Cash flow from investing activities amounted to €-4.4 million.
Cash flow from financing activities amounted to €-24.3 million and was largely defined by the profit transfer to TE Connectivity in the amount of €-22.0 million.
Free cash flow as the sum of operating cash flow and cash flow from investing activities was accordingly negative at €-11.5 million in the reporting period.
A comparison with the corresponding prior-year period (October 1, 2020 to March 31, 2021) is not reasonably possible owing to the change in financial year.
| € thousand | 6M 2022 |
|---|---|
| Operating cash flow | -7,071 |
| Cash flow from investing activities | -4,429 |
| Cash flow from financing activities | -24,308 |
| Change in cash and cash equivalents | -35,808 |
| Exchange differences | -12 |
| Cash and cash equivalents at the beginning of the period |
65,784 |
| Cash and cash equivalents at the end of the period | 29,964 |
| Free cash flow | -11,500 |
Over the course of the first six months of financial year 2022, total assets declined by 15.1% to €160.7 million (September 30, 2021: €189.4 million).

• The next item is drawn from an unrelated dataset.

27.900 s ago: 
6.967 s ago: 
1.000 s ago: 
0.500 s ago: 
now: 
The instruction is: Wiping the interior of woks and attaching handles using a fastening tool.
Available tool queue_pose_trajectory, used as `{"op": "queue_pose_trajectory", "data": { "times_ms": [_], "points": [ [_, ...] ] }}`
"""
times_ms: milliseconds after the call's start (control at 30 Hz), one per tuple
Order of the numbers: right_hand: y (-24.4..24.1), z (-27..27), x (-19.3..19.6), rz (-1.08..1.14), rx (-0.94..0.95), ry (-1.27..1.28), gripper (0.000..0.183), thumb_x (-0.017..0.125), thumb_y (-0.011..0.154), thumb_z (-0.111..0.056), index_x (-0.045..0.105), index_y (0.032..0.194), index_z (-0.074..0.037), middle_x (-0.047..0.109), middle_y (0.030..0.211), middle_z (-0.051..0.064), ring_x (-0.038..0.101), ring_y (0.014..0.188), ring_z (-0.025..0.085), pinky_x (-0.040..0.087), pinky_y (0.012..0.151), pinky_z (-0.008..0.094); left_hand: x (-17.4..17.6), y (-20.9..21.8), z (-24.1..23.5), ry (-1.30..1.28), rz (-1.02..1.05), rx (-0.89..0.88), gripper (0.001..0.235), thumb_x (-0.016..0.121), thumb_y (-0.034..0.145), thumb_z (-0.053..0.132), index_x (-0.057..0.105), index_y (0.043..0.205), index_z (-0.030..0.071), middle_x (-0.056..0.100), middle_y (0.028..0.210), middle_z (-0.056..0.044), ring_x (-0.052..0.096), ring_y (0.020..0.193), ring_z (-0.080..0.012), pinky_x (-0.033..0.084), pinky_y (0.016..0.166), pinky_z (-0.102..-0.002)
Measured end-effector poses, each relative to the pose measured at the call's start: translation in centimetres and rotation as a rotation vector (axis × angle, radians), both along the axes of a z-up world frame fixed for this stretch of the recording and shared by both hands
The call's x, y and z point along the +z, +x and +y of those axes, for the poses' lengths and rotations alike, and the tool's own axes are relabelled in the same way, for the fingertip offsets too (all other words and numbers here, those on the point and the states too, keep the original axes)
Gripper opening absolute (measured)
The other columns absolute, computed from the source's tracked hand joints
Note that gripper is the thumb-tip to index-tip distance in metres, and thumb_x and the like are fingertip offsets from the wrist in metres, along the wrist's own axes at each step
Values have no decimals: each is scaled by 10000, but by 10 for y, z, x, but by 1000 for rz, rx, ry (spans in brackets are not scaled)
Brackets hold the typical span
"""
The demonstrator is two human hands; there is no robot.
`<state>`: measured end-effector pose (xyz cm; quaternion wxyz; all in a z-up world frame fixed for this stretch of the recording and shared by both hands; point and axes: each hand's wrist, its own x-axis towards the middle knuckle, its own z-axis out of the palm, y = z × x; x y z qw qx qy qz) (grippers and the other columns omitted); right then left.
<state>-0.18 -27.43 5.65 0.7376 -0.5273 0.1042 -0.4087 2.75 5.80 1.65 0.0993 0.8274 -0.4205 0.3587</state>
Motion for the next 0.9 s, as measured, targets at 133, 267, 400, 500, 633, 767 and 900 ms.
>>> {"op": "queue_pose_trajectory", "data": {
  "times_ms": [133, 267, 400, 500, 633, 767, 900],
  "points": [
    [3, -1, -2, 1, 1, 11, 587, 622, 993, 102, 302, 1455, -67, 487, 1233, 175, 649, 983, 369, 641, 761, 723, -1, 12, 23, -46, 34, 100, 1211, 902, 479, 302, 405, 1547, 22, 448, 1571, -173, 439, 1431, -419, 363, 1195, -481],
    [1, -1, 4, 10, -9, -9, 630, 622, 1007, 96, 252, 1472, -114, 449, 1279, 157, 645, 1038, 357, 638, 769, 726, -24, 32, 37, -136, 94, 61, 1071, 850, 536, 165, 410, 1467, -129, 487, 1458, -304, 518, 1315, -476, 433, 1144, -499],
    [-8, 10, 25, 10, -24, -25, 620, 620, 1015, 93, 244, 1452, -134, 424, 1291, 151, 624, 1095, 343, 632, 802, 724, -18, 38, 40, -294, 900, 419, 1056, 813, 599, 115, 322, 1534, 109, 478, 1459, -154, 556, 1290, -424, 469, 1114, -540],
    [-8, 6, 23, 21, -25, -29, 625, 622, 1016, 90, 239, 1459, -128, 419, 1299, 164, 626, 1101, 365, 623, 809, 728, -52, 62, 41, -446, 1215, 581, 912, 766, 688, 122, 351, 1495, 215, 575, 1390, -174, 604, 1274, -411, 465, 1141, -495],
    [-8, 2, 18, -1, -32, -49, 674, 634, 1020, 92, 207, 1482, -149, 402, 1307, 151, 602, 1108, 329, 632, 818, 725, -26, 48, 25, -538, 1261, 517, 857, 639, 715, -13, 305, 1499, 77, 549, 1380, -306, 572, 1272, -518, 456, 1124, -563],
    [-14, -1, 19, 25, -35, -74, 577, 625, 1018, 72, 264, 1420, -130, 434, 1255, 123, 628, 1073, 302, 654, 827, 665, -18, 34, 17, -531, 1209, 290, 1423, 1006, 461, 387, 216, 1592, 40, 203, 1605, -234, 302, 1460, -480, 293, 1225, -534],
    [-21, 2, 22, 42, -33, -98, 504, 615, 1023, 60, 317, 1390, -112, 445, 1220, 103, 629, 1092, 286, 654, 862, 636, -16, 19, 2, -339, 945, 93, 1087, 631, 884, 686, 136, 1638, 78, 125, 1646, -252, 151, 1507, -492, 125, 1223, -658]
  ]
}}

In non-current assets, intangible assets and rights of use under leasing decreased by a total of €0.5 million to €5.6 million as a result of scheduled depreciation, the discontinuation of development projects and derecognitions in connection with the closure of the site in Puchheim. By contrast, tangible assets increased by €1.5 million to €51.4 million, primarily due to the relocation of production from Dortmund to Berlin-Oberschöneweide.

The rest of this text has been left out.